[Opening TASK INPUT section]

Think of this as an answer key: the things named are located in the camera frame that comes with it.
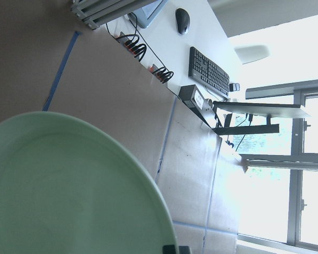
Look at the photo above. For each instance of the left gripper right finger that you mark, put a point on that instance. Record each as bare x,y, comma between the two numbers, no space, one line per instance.
184,250

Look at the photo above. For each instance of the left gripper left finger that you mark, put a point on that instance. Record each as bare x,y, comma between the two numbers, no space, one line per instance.
169,249

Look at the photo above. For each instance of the mint green plate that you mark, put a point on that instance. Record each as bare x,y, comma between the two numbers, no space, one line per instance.
68,187

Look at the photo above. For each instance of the black mini computer box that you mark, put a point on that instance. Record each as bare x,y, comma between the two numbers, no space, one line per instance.
191,96

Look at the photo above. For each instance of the black keyboard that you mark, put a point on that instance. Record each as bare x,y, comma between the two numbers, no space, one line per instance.
206,72

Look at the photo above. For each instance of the black computer mouse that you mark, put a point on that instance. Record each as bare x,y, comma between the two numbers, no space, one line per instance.
182,21

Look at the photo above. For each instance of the aluminium frame post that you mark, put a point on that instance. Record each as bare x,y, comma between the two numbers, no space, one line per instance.
95,13

[Closing TASK INPUT section]

All of the entries above are to be written out exactly, with no pictures.

### TASK RESPONSE
Think of this as an answer key: the things named are located in the camera frame that comes with it.
Look at the photo above. For each instance of the left gripper right finger that you mark, put a point on that instance. Record each as bare x,y, comma between the two numbers, no space, one line per instance.
184,250

Look at the photo above. For each instance of the left gripper left finger that you mark, put a point on that instance. Record each as bare x,y, comma between the two numbers, no space, one line per instance.
169,249

Look at the photo above. For each instance of the mint green plate that you mark, put a point on that instance. Record each as bare x,y, comma between the two numbers, no space, one line per instance.
68,187

Look at the photo above. For each instance of the black mini computer box that you mark, put a point on that instance. Record each as bare x,y, comma between the two numbers, no space, one line per instance.
191,96

Look at the photo above. For each instance of the black keyboard that you mark, put a point on that instance. Record each as bare x,y, comma between the two numbers, no space, one line per instance.
206,72

Look at the photo above. For each instance of the black computer mouse that you mark, put a point on that instance. Record each as bare x,y, comma between the two numbers, no space, one line per instance.
182,21

Look at the photo above. For each instance of the aluminium frame post that you mark, put a point on that instance. Record each as bare x,y, comma between the two numbers, no space, one line per instance.
95,13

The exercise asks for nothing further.